Elsevier

Journal of Hydrology

Volume 607, April 2022, 127503
Journal of Hydrology

Research papers
A satellite-based approach to estimating spatially distributed groundwater recharge rates in a tropical wet sedimentary region despite cloudy conditions

https://doi.org/10.1016/j.jhydrol.2022.127503Get rights and content

Highlights

  • A new satellite-based approach was proposed to estimate groundwater recharge rates.

  • Groundwater recharge was determined in a tropical wet region under cloudy condition.

  • Cloud-cleaning procedure enabled the production of a fair proxy for ET estimation.

  • Explicit representations of important root-zone water storage changes were shown.

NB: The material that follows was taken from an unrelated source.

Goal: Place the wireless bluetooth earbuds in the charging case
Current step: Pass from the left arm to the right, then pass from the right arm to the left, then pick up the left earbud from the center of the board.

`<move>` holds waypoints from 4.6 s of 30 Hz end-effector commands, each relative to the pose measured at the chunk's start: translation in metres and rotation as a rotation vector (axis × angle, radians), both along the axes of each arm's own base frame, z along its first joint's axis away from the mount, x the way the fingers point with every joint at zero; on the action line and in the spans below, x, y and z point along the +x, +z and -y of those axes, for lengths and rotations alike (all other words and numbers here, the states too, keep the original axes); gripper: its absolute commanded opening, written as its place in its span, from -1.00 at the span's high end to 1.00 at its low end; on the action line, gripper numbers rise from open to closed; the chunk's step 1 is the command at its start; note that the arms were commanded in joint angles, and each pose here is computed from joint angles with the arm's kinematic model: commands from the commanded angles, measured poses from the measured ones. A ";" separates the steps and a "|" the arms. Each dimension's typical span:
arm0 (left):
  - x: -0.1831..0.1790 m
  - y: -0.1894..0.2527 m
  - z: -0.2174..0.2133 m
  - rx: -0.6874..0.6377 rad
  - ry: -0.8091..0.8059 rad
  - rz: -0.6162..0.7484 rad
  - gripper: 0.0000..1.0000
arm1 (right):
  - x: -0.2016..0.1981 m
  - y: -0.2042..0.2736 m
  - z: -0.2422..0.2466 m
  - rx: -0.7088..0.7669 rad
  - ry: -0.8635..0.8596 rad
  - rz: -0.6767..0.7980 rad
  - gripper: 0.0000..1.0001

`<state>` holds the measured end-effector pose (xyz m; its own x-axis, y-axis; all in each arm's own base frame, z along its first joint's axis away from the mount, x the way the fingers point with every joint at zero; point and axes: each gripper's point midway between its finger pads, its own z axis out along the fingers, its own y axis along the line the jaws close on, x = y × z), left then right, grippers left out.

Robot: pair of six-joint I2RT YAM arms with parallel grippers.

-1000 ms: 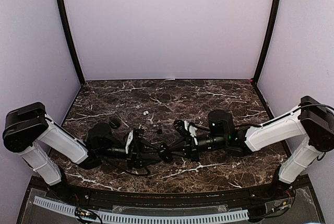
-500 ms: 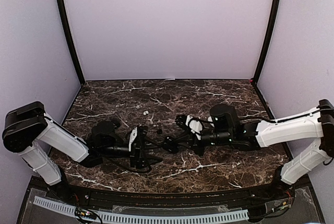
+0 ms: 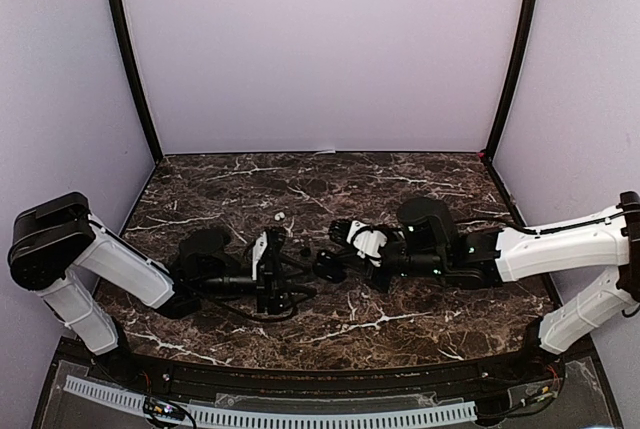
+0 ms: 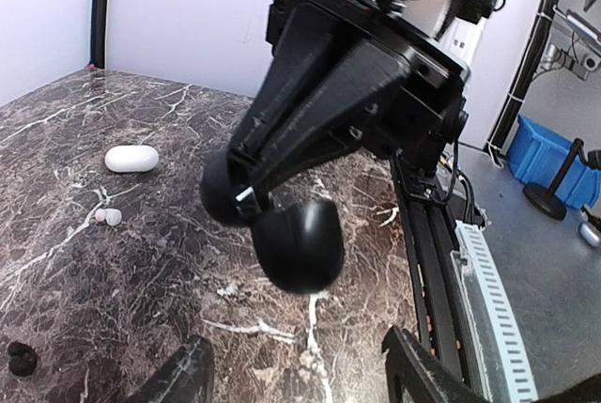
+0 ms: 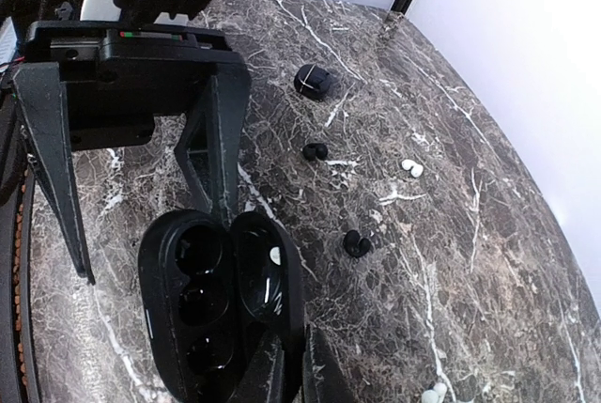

  • Consistent validations showed the good performance of the satellite-based approach.

Abstract

Groundwater recharge (GWR) is one of the most challenging water fluxes to estimate, as it relies on observed data that are often limited in many developing countries. This study developed an innovative water budget method using satellite products for estimating the spatially distributed GWR at monthly and annual scales in tropical wet sedimentary regions despite cloudy conditions. The distinctive features proposed in this study include the capacity to address 1) evapotranspiration estimations in tropical wet regions frequently overlaid by substantial cloud cover; and 2) seasonal root-zone water storage estimations in sedimentary regions prone to monthly variations. The method also utilises satellite-based information of the precipitation and surface runoff. The GWR was estimated and validated for the hydrologically contrasting years 2016 and 2017 over a tropical wet sedimentary region located in North-eastern Brazil, which has substantial potential for groundwater abstraction. This study showed that applying a cloud-cleaning procedure based on monthly compositions of biophysical data enables the production of a reasonable proxy for evapotranspiration able to estimate groundwater by the water budget method. The resulting GWR rates were 219 (2016) and 302 (2017) mm yr−1, showing good correlations (CC = 0.68 to 0.83) and slight underestimations (PBIAS = −13 to −9%) when compared with the referenced estimates obtained by the water table fluctuation method for 23 monitoring wells. Sensitivity analysis shows that water storage changes account for +19% to −22% of our monthly evaluation. The satellite-based approach consistently demonstrated that the consideration of cloud-cleaned evapotranspiration and root-zone soil water storage changes are essential for a proper estimation of spatially distributed GWR in tropical wet sedimentary regions because of their weather seasonality and cloudy conditions.

Introduction

Understanding the factors constraining groundwater recharge (GWR) is important for management and planning purposes of this water resource that is only slowly renewed (Cuthbert et al., 2019). In some regions, for instance, the abstracted groundwater over the past decades are taken from non-renewable groundwater (Döll et al., 2014), which increases, even more, the need for a better understanding of such factors. These abstractions need to be regionally regulated (Aeschbach-Hertig and Gleeson, 2012), since groundwater serves as the key strategic reserve for supplying water to societies during long-lasting droughts (Famiglietti, 2014). Such regulation, in turn, requires accurate information about the spatiotemporal distribution of natural GWR rates (Jasechko et al., 2014), including their variability and uncertainty in estimations, which are strongly sensitive to climate forcing factors, land uses and covers, watershed geomorphology and local hydrogeology (Moeck et al., 2020).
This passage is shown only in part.